Some men cracked. Staff-Sergeant Bill Getman of the 254th Infantry spent thirty-one days in the Vosges before his unit began to push forward towards the Alsatian plain. One day during an attack, Getman suddenly turned and ran screaming towards the rear across a blazing field. A medic injected him with morphia and took him to the rear. He found himself unable to speak. After tests, he was taken to the 682nd Neuro-Psychiatric Hospital, where he had more tests. In the months that followed, he received narco-synthesis, narco-analysis and sodium-pentathol treatment. He began to speak again, stammering, and recovered some memory. He felt desperate to escape the army, and after a further examination he got his way. A doctor noted “my misery, my pains, my shaking body and poor speech. It was then that I heard the words: ‘Sergeant, no more duty for you, limited or otherwise.’ ” Early in 1945, Getman went home.

“Many people here are resigned to a static winter,” wrote Bradley’s aide Colonel Chester Hansen on 22 November, “which is hard to understand . . . Germany is now flat on her back and still resisting furiously. With good weather, we might smash on through with the help of our fighter-bombers, but the weather has been miserable and does not seem to want to cooperate.” A visiting group of U.S. industrialists asked Bradley himself on 30 November whether he thought it possible that the armies might still be fighting over the same ground six months on. “I think it’s entirely possible,” answered 12th Army Group’s commander, “unless we get a great deal more of ammunition and matériel.”
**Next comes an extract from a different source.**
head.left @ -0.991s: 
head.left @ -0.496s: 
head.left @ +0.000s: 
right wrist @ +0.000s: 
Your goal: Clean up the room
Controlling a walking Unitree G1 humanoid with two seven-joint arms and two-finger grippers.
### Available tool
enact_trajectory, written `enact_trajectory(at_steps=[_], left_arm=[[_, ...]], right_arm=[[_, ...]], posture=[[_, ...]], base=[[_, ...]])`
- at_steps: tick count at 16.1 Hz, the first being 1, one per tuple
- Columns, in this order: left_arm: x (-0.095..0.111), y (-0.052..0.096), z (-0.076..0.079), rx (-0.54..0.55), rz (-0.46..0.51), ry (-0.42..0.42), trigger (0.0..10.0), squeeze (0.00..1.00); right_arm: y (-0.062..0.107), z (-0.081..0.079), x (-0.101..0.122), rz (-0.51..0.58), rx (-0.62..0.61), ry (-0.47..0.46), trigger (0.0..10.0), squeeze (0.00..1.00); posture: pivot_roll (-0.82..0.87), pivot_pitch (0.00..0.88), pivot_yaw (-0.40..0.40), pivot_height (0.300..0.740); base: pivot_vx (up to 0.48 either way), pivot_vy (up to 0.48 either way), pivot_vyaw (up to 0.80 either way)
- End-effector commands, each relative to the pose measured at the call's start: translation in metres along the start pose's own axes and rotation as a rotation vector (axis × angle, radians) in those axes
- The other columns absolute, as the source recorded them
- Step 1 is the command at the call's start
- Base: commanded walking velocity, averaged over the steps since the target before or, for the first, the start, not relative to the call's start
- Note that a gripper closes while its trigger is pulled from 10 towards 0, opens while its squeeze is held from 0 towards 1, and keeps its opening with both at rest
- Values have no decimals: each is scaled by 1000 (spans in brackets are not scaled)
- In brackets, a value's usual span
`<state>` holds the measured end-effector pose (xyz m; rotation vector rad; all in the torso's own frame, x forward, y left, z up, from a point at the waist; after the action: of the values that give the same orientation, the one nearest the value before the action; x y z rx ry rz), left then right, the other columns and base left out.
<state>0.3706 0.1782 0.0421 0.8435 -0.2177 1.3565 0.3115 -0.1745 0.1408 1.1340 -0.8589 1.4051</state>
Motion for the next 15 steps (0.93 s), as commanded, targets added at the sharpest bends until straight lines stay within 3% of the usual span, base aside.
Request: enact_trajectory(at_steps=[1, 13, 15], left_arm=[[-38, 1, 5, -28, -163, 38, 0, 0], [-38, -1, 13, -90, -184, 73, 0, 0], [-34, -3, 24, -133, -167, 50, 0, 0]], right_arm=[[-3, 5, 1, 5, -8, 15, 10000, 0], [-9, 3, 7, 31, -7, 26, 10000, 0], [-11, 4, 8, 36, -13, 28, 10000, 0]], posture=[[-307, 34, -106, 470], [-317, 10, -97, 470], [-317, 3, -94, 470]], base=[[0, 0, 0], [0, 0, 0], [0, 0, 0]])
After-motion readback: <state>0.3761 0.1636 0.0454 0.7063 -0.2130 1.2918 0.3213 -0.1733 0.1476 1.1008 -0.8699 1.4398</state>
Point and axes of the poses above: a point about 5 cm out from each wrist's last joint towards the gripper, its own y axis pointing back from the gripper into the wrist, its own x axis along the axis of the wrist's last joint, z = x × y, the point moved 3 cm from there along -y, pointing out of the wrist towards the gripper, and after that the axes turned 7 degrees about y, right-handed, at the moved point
“The average infantryman was nearly always certain that everyone else had quit the war except his own platoon,” wrote Sergeant Forrest Pogue with the U.S. V Corps. “They knew whether fire came from left or right, and what casualties, but had little clue about time, or where they had been.” Pogue noted the flat, dreary lull that descended upon the campaign towards the end of November:

 

Such periods always seemed marked by growing doubts on the part of the soldiers as to the wisdom of the war. In a typical discussion one evening, several of us talked of the listlessness of the American soldier, and the fact that he seldom seemed to know what he was fighting for. Some of them argued that there had never been any reason for our coming over, that all the U.S. needed was a strong navy. I doubted if we could ever make people see what they were fighting for, unless we were invaded. I said that most of them in 1942, soon after Pearl Harbor, seemed to think they knew why they were fighting, but as time went on it was harder to show them.

 

By the end of the Hürtgen battle, 24,000 Americans had become combat casualties, and another 5,000 had succumbed to trench foot, respiratory diseases and combat fatigue. Overall U.S. casualties in the autumn fighting were 57,000 combat and 70,000 non-combat, to achieve insignificant territorial gains, though the Americans could claim to have inflicted substantial losses upon the enemy. These totals masked harsher realities for individual units which had suffered most severely. A Company of the 4th Division’s 22nd Infantry landed on D-Day with 229 soldiers of all ranks. By 16 November, only fifty-four of these men remained in the line; 275 replacements had been received. Among 500 soldiers all told, 70 had been killed, 41 were missing or captured, 235 were wounded and 91 had become non-battle casualties—trench foot or combat fatigue cases—though most of these returned to duty. Between 16 November and 4 December, 59.4 per cent of the 22nd’s officers were either killed, wounded or missing, or became non-battle casualties, together with 53.9 per cent of their men.